TASK REQUIREMENTS: After finding the line that contains "A sample in", reproduce it and each line below it through the end of the listing, exactly, with nothing added.

[DATA RECORDS Boundary: Start]

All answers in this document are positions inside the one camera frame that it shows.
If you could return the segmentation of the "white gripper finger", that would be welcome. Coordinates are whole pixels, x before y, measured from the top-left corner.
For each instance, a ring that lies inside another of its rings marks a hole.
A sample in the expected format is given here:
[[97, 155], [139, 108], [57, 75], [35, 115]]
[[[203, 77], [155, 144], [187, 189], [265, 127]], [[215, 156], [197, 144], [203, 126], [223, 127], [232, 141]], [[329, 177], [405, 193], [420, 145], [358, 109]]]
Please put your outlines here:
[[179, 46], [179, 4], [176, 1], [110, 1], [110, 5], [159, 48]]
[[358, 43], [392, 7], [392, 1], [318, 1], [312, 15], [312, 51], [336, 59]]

[DATA RECORDS Boundary: End]

FINISHED TASK:
A sample in the expected format is given here:
[[97, 155], [139, 108], [57, 75], [35, 115]]
[[[203, 77], [155, 144], [187, 189], [265, 127]], [[215, 156], [197, 144], [203, 126], [223, 127], [232, 141]], [[329, 177], [405, 193], [420, 145], [358, 109]]]
Please put your outlines here:
[[179, 46], [179, 4], [176, 1], [110, 1], [110, 5], [159, 48]]
[[358, 43], [392, 7], [392, 1], [318, 1], [312, 15], [312, 51], [336, 59]]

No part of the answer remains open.